例えば、メタバースの中で独自に発展するゲームコンテンツがあれば、
・ゲームの目的やゴール
・操作説明
・注意点
などを説明する文、音声用のスクリプトを制作する作業が発生します。

今後はゲーム以外にもさまざまなコンテンツやイベントが生まれると考えると、
複雑な情報をわかりやすく整理して伝えるライティングスキル
は、かなり重要になると思われます。


bot用トークスクリプト制作

トークスクリプトとは、一般的にはコールセンターや営業職の人が、顧客対応の際にどのように話すかを体系化したマニュアルのようなものです。

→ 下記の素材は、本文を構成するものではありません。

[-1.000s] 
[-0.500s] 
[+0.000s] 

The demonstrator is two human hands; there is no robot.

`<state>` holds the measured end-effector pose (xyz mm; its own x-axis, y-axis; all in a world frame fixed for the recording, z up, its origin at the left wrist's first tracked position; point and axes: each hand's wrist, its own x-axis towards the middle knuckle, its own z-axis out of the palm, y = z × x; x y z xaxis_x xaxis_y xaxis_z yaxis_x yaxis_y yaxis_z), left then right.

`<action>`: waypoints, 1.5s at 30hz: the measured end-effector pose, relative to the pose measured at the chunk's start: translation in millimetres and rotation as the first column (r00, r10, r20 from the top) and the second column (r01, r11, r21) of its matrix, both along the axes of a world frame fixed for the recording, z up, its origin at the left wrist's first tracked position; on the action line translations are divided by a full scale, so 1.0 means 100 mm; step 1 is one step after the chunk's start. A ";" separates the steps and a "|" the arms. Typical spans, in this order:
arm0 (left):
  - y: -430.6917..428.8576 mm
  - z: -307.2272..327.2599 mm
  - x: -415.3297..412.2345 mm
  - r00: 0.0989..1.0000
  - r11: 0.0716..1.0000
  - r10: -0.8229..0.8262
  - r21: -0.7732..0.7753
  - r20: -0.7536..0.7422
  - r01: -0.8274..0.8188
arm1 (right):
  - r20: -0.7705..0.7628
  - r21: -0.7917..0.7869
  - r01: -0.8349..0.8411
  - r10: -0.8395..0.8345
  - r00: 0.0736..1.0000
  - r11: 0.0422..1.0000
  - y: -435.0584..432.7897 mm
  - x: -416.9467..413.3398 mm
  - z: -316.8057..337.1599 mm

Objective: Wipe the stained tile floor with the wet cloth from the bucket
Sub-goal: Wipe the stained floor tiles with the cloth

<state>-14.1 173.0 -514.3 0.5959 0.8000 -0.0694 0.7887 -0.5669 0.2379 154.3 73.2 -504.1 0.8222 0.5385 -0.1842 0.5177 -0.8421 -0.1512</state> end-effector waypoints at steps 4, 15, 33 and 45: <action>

今後、メタバース内では人ではないロボット(bot)のようなものが接客やコミュニケーションを担う場面も出てくる可能性があります。
そんなロボットに「何を言ってもらうか?」というセリフを考えるのがトークスクリプト制作です。

もちろんAI技術が発展すれば自己学習で言葉を選ぶことも可能かと思いますが、細かなニュアンスの違いや不足部分など、まだライターの力を借りる場面も出てくるでしょう。

またAIに関わる「プロンプトエンジニア」も広い意味ではライターにも関わってくるでしょう。AIに対する命令文を考える仕事もあるので、ライティングスキルと無関係ではなく、メタバース時代にも必要とされる職種かと思います。

講演・スピーチ用原稿制作

メタバース内では講演会なども積極的に開催されており、そこで知識・ノウハウの共有、エンターテイメントの発信が行われています。

  • ライフハック

  • 専門知識

  • 自己啓発

  • ビジネス

  • スタンダップコメディ

これが今後どのように発展していくかはわかりませんが、かなり大きな市場になると予想されています。メタバースによって移動の負担や会場のセッティング、顔出しなど、さまざまなコストが不要になるからです。

今でも生配信で講演やゲーム実況をしていますが、それに代わる新たな市場が展開されてくるでしょう。

このような講演には背後に講演者と相談しながら原稿を制作するライターがおり、市場が拡大するにつれてその需要も多くなると考えられます。


最後に〜メタバースは新たなライターの仕事を生み出す可能性大!〜

1979年。
ソニーは音楽の世界に革命を起こします。

「ソニーウォークマン」は、今まで特定の場所でしか聞けなかった音楽を「どこにでも持ち運べる音楽」にしました。
最初ソニーウォークマンで音楽を聴いている人は珍しかったのが、徐々に当たり前の光景になります。そして音楽ビジネスは大きな飛躍を可能にします。


1985年。
NTTが携帯電話の土台となる「ショルダーフォン101」のサービスを開始。

持ち運べる電話はその当時珍しかったのが、徐々に小型化が進んだこともあり、携帯を耳に当てて歩く人の姿も当たり前の光景になりました。どこからでも電話ができる通信の革命は、さまざまなビジネスを効率化していきます。


それからさらに技術発展が進み、メール機能やインターネットの高速化、スマートフォンの誕生により、私たちの生活環境はガラリと変わりました。しかし、そのどれもが、最初は珍しく、今は当たり前の光景へと変わっています。

メタバースに関しても、自分のアバターを持っているのが当たり前になってくるでしょう。

これまでがそうだったように、大衆文化に影響を与える技術発展は、新たなビジネスを生み出す発火剤となり得ます。そしてその時々で、私たちのようなライターの働き方にもバリエーションが増えました。

今後、メタバースが発展したら、私たちライターから何が失われ、何が求められるようになるのか、少し考える機会として本記事を参考していただたなら幸いです。